Robots and edge devices can't rely on perfect signal for their user experience. A robot working in a farm, a construction site, or even a living room can't just freeze up the moment it loses connection. Smart glasses and similar devices running local models have lower latency and much better UX.
For consumer apps, local LLMs make free tiers economically viable. Growth at all costs becomes very expensive when every user burns GPUs on your dime. Local inference flips that math.
The third vector is privacy. I have mixed feelings here. Anecdotally, most of my friends don't care where their data goes. My guess is, in the future, privacy-sensitive fields like law and medicine will require on-device or on-prem models to stay compliant. Users won't care, but regulated professionals will.
The hardware is already here. We're all walking around with phones that can comfortably run 2B-parameter models. So I wanted to see how far I could push that with a real app.
Ambrosia
I built Ambrosia, an offline AI journaling app to track how my skin responds to different diets and products. I picked skin specifically for two reasons: I've always wanted a better way to watch conditions and progress over time, and photos are a natural unit of a journal entry.
Two things I love about the app:
- AI-generated labels and trend tracking, all local.
- Everything including the images stays on device.
The Base Model
I went with Qwen3-VL-2B: multimodal, small enough to run on my iPhone, and already well-optimized for llama.cpp.

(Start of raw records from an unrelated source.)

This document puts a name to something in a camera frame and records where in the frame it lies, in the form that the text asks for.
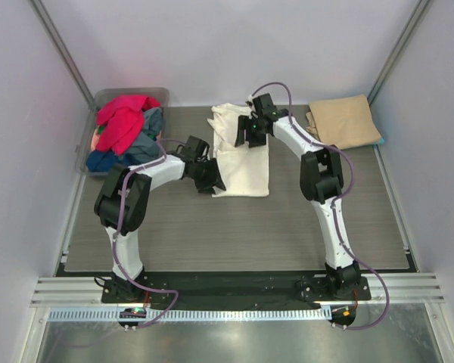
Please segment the right round black base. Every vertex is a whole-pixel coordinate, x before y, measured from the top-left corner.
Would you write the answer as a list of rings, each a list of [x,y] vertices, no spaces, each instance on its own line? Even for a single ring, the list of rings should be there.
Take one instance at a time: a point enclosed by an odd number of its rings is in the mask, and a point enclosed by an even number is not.
[[[333,327],[349,327],[356,319],[355,306],[335,306],[331,309],[330,324]]]

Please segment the grey blue t shirt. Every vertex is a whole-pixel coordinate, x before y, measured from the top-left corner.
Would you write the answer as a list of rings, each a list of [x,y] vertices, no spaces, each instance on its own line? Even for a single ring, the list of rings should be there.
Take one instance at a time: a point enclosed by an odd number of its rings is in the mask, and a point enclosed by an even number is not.
[[[126,154],[137,163],[149,163],[160,156],[157,139],[163,131],[163,111],[160,107],[143,112],[144,125]]]

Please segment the peach pink garment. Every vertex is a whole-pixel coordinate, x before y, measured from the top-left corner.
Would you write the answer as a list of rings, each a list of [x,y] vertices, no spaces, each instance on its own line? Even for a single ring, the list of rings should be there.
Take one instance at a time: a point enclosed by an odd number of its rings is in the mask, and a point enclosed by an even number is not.
[[[94,130],[91,144],[90,144],[90,151],[94,151],[97,148],[98,142],[99,142],[100,134],[98,133],[98,129]]]

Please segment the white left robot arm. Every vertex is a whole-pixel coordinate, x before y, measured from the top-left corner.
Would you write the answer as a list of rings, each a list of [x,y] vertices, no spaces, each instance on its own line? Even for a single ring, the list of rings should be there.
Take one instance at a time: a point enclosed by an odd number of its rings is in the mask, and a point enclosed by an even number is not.
[[[200,194],[226,190],[217,160],[209,157],[206,141],[190,136],[175,150],[158,147],[160,156],[153,161],[114,165],[95,201],[94,213],[107,232],[113,256],[111,278],[103,284],[108,298],[137,301],[151,291],[141,283],[145,269],[139,256],[138,235],[154,189],[189,178]]]

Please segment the dark blue t shirt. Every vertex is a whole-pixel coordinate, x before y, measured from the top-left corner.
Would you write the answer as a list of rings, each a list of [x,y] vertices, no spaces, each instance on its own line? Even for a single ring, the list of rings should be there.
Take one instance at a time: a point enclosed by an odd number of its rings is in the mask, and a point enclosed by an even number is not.
[[[116,155],[112,150],[107,152],[94,150],[86,160],[86,167],[90,172],[109,172],[113,165],[123,161],[124,157]]]

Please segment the left round black base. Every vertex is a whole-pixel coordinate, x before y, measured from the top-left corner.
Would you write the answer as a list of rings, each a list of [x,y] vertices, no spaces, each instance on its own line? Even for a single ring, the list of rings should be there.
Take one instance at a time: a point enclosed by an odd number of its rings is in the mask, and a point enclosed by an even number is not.
[[[147,309],[144,307],[129,307],[120,311],[118,323],[127,329],[136,329],[137,326],[144,324],[147,318]]]

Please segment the white t shirt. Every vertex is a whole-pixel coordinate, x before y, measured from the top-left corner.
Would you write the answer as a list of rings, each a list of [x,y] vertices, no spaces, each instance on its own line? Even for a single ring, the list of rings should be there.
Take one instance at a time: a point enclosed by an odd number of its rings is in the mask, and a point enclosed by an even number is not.
[[[238,117],[250,108],[230,103],[211,108],[207,122],[213,129],[213,157],[216,158],[225,190],[215,189],[214,197],[266,197],[269,195],[269,146],[235,146]]]

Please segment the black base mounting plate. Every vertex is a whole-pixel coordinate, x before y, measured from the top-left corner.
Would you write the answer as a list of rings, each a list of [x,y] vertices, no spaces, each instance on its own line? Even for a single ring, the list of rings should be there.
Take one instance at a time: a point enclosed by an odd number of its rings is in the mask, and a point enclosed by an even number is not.
[[[102,288],[103,303],[145,304],[164,310],[281,311],[316,309],[328,301],[369,301],[368,281],[332,287],[321,271],[201,271],[142,272],[136,282],[144,291],[121,278],[94,277]]]

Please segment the clear plastic bin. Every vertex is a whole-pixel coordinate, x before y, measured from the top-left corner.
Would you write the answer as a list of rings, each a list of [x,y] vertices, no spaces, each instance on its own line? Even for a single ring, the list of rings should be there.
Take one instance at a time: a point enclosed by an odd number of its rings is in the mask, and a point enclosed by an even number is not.
[[[168,103],[169,91],[164,87],[104,88],[97,92],[76,147],[76,171],[103,176],[111,163],[129,161],[138,139],[144,138],[151,144],[161,133],[157,127],[142,134],[147,126],[144,113],[149,110],[162,113]]]

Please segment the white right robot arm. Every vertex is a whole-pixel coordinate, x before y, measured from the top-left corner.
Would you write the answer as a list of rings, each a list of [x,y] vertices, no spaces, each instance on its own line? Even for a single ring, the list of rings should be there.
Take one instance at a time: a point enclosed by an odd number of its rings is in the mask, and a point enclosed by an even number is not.
[[[315,140],[289,110],[277,108],[269,94],[249,98],[247,106],[250,114],[238,117],[235,146],[260,147],[271,135],[300,160],[300,190],[316,212],[325,245],[324,288],[336,297],[351,293],[360,284],[361,272],[344,224],[339,150]]]

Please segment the left aluminium frame post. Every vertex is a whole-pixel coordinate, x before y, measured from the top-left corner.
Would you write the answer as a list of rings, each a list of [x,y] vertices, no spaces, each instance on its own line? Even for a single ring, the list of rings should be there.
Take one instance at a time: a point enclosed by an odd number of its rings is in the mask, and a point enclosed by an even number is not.
[[[54,21],[52,20],[52,17],[45,7],[43,1],[29,0],[28,3],[31,6],[32,10],[35,12],[45,33],[51,40],[54,48],[56,49],[65,67],[67,68],[67,71],[72,77],[72,80],[74,81],[76,87],[79,89],[80,94],[84,98],[88,108],[92,109],[94,107],[94,97],[89,87],[87,86],[81,72],[79,71],[79,68],[77,67],[71,53],[69,52],[67,45],[62,39],[58,28],[55,26]]]

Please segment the right aluminium frame post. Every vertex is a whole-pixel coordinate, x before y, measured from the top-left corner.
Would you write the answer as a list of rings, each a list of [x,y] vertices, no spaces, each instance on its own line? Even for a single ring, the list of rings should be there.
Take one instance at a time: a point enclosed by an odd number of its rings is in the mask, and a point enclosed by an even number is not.
[[[390,51],[381,71],[379,72],[374,85],[372,86],[367,99],[368,105],[372,106],[377,99],[384,84],[400,61],[404,52],[408,48],[417,29],[420,27],[423,19],[433,4],[432,0],[419,0],[416,2],[412,13],[402,28],[392,50]]]

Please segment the aluminium frame post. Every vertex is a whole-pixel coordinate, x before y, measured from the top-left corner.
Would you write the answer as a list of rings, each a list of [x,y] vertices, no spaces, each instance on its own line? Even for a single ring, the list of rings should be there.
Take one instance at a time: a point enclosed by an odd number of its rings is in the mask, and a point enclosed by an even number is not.
[[[81,72],[79,71],[79,68],[77,67],[71,53],[69,52],[67,45],[62,39],[58,28],[55,26],[54,21],[52,20],[52,17],[45,7],[43,1],[29,0],[28,3],[31,6],[32,10],[35,12],[45,33],[51,40],[54,48],[56,49],[65,67],[67,68],[67,71],[72,77],[72,80],[74,81],[76,87],[79,89],[80,94],[84,98],[88,108],[92,109],[94,107],[94,97],[89,87],[87,86]]]
[[[372,106],[377,99],[384,84],[400,61],[404,52],[408,48],[417,29],[420,27],[423,19],[433,4],[432,0],[419,0],[416,2],[412,13],[402,28],[392,50],[390,51],[381,71],[379,72],[374,85],[372,86],[367,99],[368,105]]]

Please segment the round black base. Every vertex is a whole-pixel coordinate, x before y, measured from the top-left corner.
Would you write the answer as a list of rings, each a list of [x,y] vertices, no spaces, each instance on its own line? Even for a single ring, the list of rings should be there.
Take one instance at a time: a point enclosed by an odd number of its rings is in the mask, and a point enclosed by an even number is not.
[[[136,329],[137,326],[144,324],[147,318],[147,309],[144,307],[129,307],[120,311],[118,323],[127,329]]]
[[[330,324],[333,327],[349,327],[356,319],[355,306],[335,306],[331,309]]]

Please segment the red t shirt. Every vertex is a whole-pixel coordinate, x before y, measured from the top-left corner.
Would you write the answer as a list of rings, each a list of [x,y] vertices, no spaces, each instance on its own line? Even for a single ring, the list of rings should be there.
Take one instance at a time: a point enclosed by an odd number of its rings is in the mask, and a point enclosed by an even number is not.
[[[96,150],[112,150],[124,154],[144,125],[143,112],[160,107],[160,102],[148,95],[120,95],[105,104],[97,113],[97,126],[105,126]]]

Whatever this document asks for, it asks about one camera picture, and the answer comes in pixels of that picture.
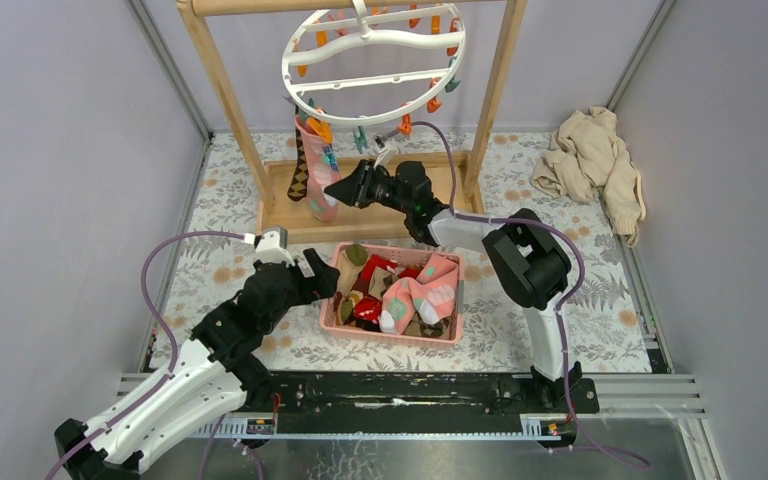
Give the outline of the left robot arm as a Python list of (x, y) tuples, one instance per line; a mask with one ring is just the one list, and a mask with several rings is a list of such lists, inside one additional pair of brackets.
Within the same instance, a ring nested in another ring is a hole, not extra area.
[(242, 289), (209, 312), (165, 366), (113, 406), (54, 433), (54, 472), (72, 479), (138, 479), (209, 421), (273, 400), (271, 374), (255, 357), (287, 312), (331, 298), (340, 272), (312, 249), (312, 273), (294, 259), (254, 264)]

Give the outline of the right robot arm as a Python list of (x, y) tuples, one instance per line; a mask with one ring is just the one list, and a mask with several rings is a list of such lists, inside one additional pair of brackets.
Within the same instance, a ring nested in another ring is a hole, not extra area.
[(522, 208), (507, 218), (465, 214), (435, 197), (430, 178), (416, 161), (395, 173), (363, 160), (326, 195), (356, 208), (380, 204), (404, 214), (410, 236), (425, 245), (457, 247), (488, 256), (503, 291), (525, 310), (532, 341), (535, 402), (557, 412), (573, 398), (580, 363), (568, 351), (565, 325), (554, 314), (568, 288), (571, 261), (538, 216)]

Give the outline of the red white patterned sock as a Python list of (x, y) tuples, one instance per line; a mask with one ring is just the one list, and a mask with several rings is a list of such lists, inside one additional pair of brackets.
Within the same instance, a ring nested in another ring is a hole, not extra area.
[(365, 296), (352, 309), (352, 317), (358, 325), (379, 326), (383, 302), (372, 296)]

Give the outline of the pink sock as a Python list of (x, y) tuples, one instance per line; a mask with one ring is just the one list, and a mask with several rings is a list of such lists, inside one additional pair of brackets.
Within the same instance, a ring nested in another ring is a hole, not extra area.
[(424, 325), (437, 325), (455, 311), (459, 265), (432, 255), (415, 277), (396, 280), (383, 294), (379, 327), (383, 333), (401, 335), (418, 315)]
[(299, 116), (296, 116), (295, 123), (300, 134), (308, 174), (305, 199), (317, 220), (330, 222), (337, 216), (338, 202), (327, 195), (324, 189), (341, 179), (336, 156), (331, 144), (321, 138), (312, 127), (303, 124)]

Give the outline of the plain red sock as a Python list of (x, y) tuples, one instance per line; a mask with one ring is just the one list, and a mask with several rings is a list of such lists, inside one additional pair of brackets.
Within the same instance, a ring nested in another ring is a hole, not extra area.
[(416, 278), (419, 272), (418, 265), (401, 265), (379, 255), (372, 255), (362, 268), (352, 289), (372, 296), (380, 296), (398, 279)]

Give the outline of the brown beige argyle sock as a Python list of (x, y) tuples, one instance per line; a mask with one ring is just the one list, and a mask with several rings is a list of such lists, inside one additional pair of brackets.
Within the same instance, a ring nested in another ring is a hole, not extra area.
[(287, 190), (287, 197), (293, 202), (300, 202), (307, 197), (309, 171), (305, 155), (303, 135), (299, 127), (300, 110), (294, 107), (294, 142), (296, 147), (296, 164)]

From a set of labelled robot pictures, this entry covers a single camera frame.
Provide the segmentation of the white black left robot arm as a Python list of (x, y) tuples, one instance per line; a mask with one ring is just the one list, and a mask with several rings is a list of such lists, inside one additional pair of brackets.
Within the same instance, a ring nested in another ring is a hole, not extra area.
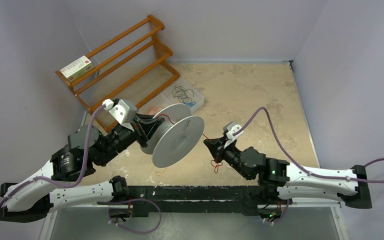
[(163, 117), (136, 114), (128, 126), (116, 124), (107, 134), (92, 125), (81, 127), (30, 177), (20, 183), (1, 184), (0, 221), (31, 223), (59, 208), (92, 202), (126, 203), (131, 195), (124, 177), (89, 186), (80, 186), (80, 182), (95, 173), (95, 166), (106, 166), (132, 144), (149, 146), (164, 123)]

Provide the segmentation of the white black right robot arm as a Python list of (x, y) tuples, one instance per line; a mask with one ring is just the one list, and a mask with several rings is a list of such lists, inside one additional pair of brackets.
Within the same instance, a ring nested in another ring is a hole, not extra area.
[(268, 204), (279, 198), (319, 198), (342, 201), (349, 208), (373, 207), (366, 168), (332, 170), (298, 166), (267, 157), (253, 147), (240, 150), (235, 143), (225, 146), (223, 138), (205, 139), (204, 145), (216, 163), (226, 162), (246, 180), (257, 180), (260, 196)]

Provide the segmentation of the grey cable spool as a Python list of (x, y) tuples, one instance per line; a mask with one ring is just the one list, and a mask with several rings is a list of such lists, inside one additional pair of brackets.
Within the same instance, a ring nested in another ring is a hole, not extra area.
[(147, 147), (140, 149), (152, 156), (157, 168), (169, 167), (183, 159), (197, 145), (205, 128), (204, 120), (182, 103), (165, 107), (152, 119), (162, 120), (162, 124), (147, 141)]

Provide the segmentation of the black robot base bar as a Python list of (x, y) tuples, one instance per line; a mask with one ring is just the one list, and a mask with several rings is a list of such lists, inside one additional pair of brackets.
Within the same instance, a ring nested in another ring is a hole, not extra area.
[(127, 206), (133, 217), (149, 213), (238, 213), (244, 216), (268, 217), (269, 205), (291, 204), (281, 199), (275, 186), (259, 185), (128, 185), (124, 177), (113, 177), (109, 200), (100, 205)]

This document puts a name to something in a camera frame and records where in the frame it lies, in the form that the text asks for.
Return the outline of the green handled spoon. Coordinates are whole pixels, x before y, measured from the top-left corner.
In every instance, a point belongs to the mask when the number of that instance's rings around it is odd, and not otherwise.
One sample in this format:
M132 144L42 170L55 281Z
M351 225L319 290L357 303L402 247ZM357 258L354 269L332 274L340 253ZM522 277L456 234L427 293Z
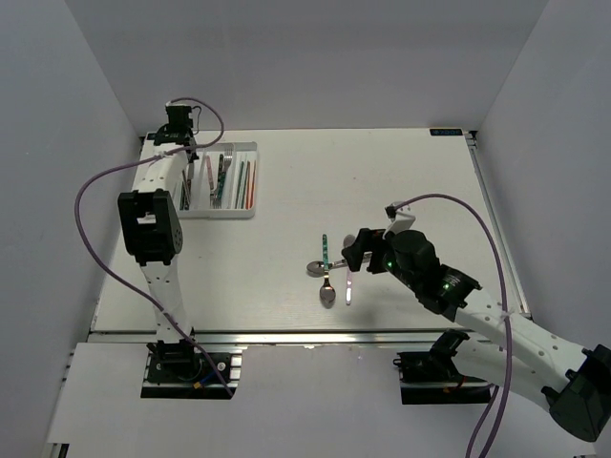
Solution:
M322 255L323 262L328 263L328 240L326 234L322 234ZM336 291L330 283L329 271L326 271L323 275L323 284L319 289L319 299L326 308L330 308L335 303Z

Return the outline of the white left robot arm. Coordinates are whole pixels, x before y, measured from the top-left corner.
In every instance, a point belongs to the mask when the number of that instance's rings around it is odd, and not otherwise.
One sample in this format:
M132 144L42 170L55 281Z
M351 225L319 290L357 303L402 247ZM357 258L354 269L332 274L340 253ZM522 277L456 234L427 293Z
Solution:
M172 346L183 344L193 330L179 286L183 234L173 198L195 153L191 112L188 105L166 107L168 121L155 133L153 160L143 166L134 189L117 200L125 248L156 302L156 341Z

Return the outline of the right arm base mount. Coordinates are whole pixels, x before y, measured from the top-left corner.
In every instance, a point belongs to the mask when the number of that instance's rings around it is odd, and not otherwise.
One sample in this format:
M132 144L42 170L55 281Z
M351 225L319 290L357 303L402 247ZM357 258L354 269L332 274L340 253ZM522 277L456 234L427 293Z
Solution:
M470 337L464 331L445 331L427 351L404 351L392 363L399 373L401 401L406 406L484 405L492 385L460 373L453 357Z

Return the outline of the dark handled spoon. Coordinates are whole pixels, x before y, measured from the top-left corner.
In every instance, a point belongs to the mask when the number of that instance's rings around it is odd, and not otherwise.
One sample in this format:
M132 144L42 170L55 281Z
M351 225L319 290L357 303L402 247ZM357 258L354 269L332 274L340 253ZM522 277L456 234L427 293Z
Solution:
M310 277L320 278L326 271L347 266L345 259L340 259L333 262L324 263L322 260L311 261L306 266L306 272Z

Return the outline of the green handled fork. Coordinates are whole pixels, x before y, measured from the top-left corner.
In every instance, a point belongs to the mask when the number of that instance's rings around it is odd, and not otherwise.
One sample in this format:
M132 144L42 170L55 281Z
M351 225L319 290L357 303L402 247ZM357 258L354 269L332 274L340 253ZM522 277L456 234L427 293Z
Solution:
M220 206L218 208L221 207L221 201L222 201L222 195L223 195L223 190L224 190L224 185L226 182L226 177L227 177L227 173L228 170L231 166L232 160L233 160L233 154L234 154L234 146L232 144L229 144L228 146L224 147L224 178L223 178L223 183L222 183L222 188L221 188L221 195L220 195Z

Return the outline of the grey handled fork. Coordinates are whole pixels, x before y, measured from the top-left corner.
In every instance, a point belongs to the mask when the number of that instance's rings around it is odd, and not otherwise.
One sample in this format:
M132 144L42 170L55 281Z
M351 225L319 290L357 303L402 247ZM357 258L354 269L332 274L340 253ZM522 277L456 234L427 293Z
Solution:
M220 206L221 188L224 178L224 155L220 154L217 172L217 184L212 198L212 208L217 209Z

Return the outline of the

I used the Q4_K_M quantized version from Hugging Face, and ran everything through RunAnywhere because their on-device SDKs are the best I've used.
Finetuning the Model Locally
I wanted to prove that I could take a base model and finetune it end-to-end locally on my MacBook (M2 Max).
With Codex, I trained a small LoRA adapter on MedQA, then merged and exported it back into the same Q4_K_M GGUF format so that it would work on my iPhone.
I also experimented with autoresearch, Karpathy's autonomous framework for model training, to maximize performance. I gave Codex the source code and let it sweep configurations. The sweep landed on a lower learning rate (1e-4) as the winner, beating baseline by ~5 points on the micro-run. Scaled up to full validation, it held at 47.88%.
Finetuned model: huggingface.co/amankishore/qwen3-vl-2b-medqa-gguf
Constraining the Task
Initially I built Ambrosia as a chat first experience. It was bad. I would document a new skin issue, and the model would respond with three long paragraphs about consulting a dermatologist.
I constrained the task. Qwen was much better at generating labels from images and analyzing trends across journal entries. Ambrosia went from a worse medical ChatGPT to a journal with ambient AI trend analysis.
This is why small models are underrated. They should not be compared to general assistants like ChatGPT. They're much better as narrow specialists constrained to a few tasks.
Since this task is disjoint from MedQA, I built a small eval set of journal entries a user might track (acne, texture, redness, etc.) and compared the finetuned model against the base. The finetune gave a small but real lift on label quality, while trend analysis was unchanged. For a 2B model doing a task it wasn't trained for, I'll take it.
Edge Intelligence
Ambrosia was a small experiment, but it maps to the shape of the future: take a small base model, aggressively constrain the domain, tune for your specific task, ship it. Repeat.
Chips keep getting faster. Small models keep getting smarter. Eventually these lines will converge. When they do, you'll have the power of AGI, in the palm of your hand.